**Directions**
Take from the material every line containing the string "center" and copy it.

::::::::::

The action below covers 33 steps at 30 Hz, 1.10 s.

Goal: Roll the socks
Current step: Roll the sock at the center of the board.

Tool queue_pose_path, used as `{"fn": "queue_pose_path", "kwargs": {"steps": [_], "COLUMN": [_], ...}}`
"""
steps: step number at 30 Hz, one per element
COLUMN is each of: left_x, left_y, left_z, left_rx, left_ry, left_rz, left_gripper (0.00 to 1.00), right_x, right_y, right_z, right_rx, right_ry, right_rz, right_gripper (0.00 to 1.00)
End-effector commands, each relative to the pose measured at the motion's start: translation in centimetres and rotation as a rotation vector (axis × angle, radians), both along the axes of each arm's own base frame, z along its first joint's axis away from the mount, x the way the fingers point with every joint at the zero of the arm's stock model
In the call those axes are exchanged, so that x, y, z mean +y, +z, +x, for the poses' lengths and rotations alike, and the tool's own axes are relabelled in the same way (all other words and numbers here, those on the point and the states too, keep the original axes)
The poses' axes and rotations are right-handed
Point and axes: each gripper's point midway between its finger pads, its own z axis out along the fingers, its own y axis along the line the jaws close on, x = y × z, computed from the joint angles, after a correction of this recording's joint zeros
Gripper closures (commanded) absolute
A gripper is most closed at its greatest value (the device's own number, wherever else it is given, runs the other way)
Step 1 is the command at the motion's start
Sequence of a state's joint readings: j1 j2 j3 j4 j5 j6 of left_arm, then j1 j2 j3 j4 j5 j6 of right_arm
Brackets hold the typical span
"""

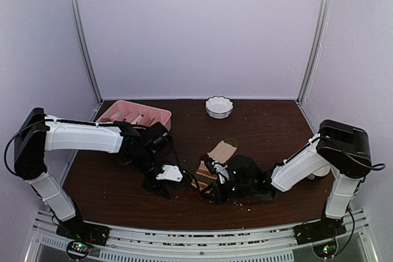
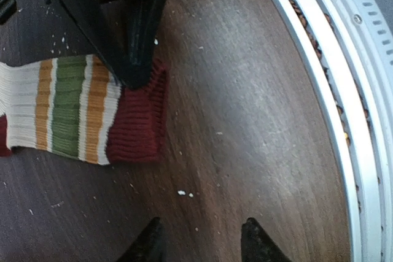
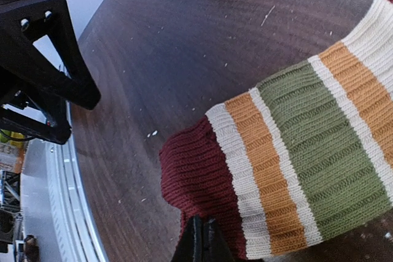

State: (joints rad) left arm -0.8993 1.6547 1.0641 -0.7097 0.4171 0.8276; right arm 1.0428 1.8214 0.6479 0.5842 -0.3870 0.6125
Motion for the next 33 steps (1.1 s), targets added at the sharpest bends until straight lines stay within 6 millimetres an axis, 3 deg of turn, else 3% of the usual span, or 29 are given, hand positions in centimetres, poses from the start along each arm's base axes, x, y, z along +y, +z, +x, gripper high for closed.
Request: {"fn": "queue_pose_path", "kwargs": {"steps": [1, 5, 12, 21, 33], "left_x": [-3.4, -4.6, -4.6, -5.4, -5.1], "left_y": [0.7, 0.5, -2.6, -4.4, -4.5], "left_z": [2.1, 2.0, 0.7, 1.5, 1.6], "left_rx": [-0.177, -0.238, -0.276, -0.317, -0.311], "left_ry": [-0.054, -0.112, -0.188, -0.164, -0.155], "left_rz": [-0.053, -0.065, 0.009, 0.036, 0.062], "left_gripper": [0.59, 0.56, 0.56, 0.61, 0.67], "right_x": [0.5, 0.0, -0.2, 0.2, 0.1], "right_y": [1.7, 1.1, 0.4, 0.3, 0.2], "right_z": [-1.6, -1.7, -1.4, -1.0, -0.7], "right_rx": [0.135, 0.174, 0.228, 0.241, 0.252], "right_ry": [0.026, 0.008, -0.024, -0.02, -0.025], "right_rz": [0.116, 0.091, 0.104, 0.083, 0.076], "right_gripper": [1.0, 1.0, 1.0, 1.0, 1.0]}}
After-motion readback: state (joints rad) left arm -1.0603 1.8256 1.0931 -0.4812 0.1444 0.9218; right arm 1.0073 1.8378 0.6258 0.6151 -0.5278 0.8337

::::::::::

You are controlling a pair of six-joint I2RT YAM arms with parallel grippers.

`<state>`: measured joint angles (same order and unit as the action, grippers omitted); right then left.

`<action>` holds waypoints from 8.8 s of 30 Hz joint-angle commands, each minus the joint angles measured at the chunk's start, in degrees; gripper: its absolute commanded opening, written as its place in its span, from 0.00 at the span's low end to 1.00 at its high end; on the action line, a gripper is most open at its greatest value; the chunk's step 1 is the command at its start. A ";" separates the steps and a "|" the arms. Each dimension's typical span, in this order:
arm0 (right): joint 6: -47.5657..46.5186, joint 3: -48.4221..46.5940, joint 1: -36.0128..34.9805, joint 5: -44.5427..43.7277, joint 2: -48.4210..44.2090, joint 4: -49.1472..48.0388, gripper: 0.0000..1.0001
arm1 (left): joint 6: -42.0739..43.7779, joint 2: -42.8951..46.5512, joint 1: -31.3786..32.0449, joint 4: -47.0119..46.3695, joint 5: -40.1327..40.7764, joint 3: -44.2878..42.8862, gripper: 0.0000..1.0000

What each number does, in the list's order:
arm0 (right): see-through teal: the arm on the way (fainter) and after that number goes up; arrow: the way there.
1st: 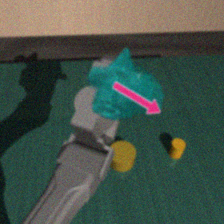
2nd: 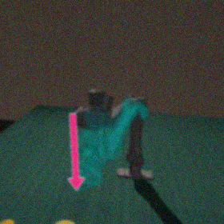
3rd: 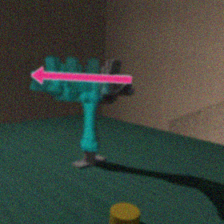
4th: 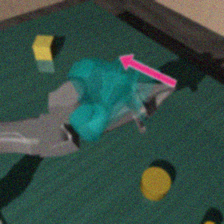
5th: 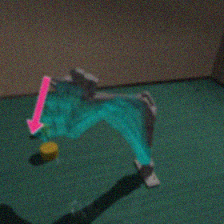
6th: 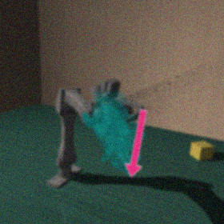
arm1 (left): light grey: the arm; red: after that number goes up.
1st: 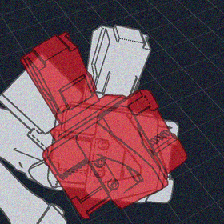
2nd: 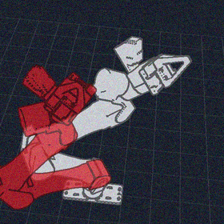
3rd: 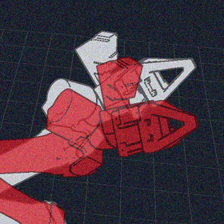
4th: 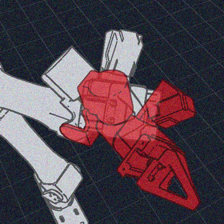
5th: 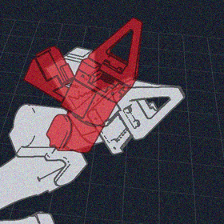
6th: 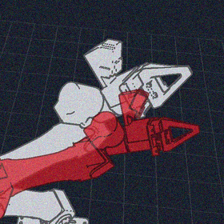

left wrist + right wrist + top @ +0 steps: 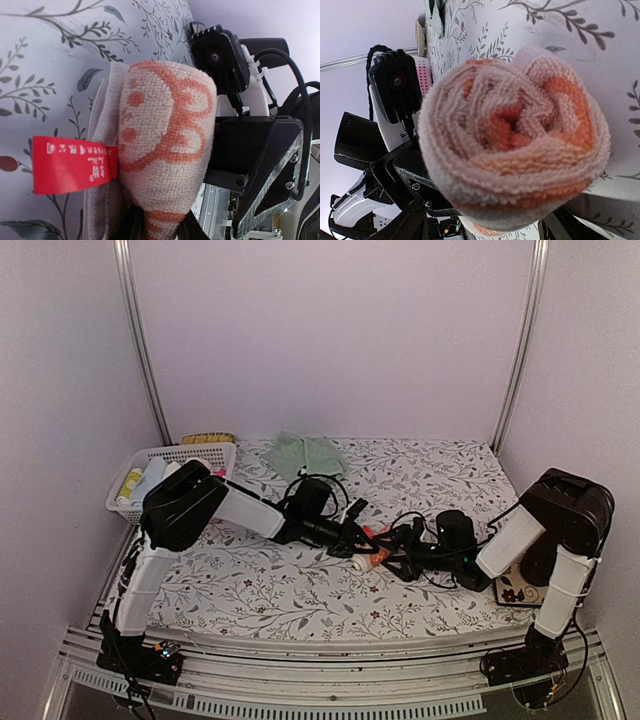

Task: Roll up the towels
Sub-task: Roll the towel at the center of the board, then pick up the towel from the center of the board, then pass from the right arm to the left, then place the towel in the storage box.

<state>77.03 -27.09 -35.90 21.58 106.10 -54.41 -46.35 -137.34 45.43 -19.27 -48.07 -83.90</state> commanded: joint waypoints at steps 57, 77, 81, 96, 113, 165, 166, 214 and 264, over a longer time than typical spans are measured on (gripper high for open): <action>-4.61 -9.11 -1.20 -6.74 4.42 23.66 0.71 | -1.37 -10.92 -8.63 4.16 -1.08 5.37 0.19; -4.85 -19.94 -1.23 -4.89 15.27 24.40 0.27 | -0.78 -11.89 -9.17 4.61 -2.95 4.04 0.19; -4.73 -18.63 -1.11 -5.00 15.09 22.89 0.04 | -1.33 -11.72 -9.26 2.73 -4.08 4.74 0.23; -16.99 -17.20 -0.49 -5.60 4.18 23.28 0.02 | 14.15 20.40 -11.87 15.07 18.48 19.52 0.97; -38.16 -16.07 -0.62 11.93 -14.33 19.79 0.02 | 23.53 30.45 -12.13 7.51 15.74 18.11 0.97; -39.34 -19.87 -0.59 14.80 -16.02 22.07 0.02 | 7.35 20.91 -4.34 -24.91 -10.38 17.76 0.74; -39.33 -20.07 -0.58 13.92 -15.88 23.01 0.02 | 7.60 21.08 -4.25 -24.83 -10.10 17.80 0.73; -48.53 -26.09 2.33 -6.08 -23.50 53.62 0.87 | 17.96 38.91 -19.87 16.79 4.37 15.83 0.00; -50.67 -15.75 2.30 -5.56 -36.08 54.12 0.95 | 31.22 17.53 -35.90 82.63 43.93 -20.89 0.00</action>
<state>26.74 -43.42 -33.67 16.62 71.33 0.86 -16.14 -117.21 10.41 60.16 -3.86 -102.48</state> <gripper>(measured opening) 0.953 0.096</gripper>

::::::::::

**Task response**
Current step: Roll the sock at the center of the board.
Sub-task: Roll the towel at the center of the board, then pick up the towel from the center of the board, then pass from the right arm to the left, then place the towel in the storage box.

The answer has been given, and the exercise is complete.